## WORK ORDER
Would you reproduce exactly the lines below from the one holding "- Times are" through the one holding "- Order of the", inclusive, and no others?

## INFORMATION SUPPLIED
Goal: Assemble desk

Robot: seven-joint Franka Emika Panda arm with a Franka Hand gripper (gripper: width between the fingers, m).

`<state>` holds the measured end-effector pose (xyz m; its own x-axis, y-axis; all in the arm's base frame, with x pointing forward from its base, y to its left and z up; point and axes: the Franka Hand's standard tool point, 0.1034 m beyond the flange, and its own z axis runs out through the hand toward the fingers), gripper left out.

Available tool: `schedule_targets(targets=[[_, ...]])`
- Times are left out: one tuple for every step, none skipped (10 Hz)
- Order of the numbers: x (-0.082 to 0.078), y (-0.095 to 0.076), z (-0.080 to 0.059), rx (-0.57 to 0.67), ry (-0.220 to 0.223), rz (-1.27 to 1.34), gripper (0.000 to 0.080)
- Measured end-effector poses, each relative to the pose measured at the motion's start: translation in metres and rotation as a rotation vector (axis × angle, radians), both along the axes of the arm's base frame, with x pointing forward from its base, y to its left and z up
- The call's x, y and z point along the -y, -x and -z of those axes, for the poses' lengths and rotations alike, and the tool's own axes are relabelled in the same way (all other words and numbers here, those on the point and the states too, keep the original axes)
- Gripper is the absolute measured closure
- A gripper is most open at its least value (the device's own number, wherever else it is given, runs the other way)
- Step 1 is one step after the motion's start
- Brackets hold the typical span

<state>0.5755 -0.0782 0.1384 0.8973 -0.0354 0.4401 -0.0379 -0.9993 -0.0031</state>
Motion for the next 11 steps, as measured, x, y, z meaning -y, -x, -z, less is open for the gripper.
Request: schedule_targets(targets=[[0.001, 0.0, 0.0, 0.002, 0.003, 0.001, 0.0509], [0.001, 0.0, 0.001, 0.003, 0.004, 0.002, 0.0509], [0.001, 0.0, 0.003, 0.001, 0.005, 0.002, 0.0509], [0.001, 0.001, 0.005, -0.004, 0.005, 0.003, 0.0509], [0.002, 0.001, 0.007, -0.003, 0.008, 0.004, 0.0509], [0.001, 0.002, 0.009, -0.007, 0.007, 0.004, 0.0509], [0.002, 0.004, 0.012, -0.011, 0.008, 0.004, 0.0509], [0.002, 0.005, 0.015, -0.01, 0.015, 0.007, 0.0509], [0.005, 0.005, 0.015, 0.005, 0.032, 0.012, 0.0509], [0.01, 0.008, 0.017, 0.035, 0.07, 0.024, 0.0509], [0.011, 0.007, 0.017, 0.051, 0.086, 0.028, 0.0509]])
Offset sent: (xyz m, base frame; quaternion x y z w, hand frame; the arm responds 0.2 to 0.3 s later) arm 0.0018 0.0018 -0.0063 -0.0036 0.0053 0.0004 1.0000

## FINISHED EXERCISE
- Times are left out: one tuple for every step, none skipped (10 Hz)
- Order of the numbers: x (-0.082 to 0.078), y (-0.095 to 0.076), z (-0.080 to 0.059), rx (-0.57 to 0.67), ry (-0.220 to 0.223), rz (-1.27 to 1.34), gripper (0.000 to 0.080)

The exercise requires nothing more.